- Task to carry out -
Copy out exactly the lines from the start of the data to the line containing "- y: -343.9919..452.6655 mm". Include both.

[[ Provided data open ]]

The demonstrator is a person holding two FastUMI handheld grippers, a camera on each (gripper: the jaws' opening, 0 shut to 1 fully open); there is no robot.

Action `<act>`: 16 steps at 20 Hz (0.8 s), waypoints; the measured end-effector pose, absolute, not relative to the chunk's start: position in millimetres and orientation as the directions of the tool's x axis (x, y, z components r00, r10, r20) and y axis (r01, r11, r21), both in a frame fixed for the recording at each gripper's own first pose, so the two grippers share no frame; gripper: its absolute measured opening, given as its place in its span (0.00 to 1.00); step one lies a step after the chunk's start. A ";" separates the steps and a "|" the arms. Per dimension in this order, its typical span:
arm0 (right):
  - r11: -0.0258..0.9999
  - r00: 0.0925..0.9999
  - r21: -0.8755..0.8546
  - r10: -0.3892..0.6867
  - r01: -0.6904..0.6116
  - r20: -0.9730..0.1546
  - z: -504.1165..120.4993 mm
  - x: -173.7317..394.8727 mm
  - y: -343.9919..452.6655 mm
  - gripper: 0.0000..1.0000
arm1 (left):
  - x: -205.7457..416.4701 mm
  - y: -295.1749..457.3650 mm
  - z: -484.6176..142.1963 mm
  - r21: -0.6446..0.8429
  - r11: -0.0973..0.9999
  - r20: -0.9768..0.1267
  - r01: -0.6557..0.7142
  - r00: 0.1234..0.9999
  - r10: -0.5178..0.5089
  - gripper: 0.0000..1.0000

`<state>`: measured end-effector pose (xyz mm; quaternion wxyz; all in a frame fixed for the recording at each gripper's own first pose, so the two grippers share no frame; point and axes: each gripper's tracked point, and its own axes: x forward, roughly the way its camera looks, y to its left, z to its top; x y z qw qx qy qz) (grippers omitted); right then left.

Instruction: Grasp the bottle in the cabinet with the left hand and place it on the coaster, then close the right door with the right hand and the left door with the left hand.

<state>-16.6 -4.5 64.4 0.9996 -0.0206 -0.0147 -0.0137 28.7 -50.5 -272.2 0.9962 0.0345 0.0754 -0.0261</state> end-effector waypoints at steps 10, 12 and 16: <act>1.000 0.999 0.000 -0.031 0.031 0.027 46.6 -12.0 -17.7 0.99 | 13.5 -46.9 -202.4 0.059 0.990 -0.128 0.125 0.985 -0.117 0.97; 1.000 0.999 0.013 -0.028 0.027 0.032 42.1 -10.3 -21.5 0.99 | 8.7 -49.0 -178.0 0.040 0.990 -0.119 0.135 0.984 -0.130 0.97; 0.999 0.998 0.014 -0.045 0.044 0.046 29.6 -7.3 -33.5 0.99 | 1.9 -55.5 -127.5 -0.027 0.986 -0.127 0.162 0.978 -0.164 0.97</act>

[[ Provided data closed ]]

- Exercise answer -
The demonstrator is a person holding two FastUMI handheld grippers, a camera on each (gripper: the jaws' opening, 0 shut to 1 fully open); there is no robot.

Action `<act>`: 16 steps at 20 Hz (0.8 s), waypoints; the measured end-effector pose, absolute, not relative to the chunk's start: position in millimetres and orientation as the directions of the tool's x axis (x, y, z components r00, r10, r20) and y axis (r01, r11, r21), both in a frame fixed for the recording at each gripper's own first pose, so the two grippers share no frame; gripper: its absolute measured opening, given as its place in its span (0.00 to 1.00); step one lies a step after the chunk's start. A ";" separates the steps and a "|" the arms. Per dimension in this order, its typical span:
arm0 (right):
  - r11: -0.0258..0.9999
  - r00: 0.0925..0.9999
  - r21: -0.8755..0.8546
  - r10: -0.3892..0.6867
  - r01: -0.6904..0.6116
  - r20: -0.9730..0.1546
  - z: -504.1165..120.4993 mm
  - x: -173.7317..394.8727 mm
  - y: -343.9919..452.6655 mm

Nothing else is needed to complete the answer.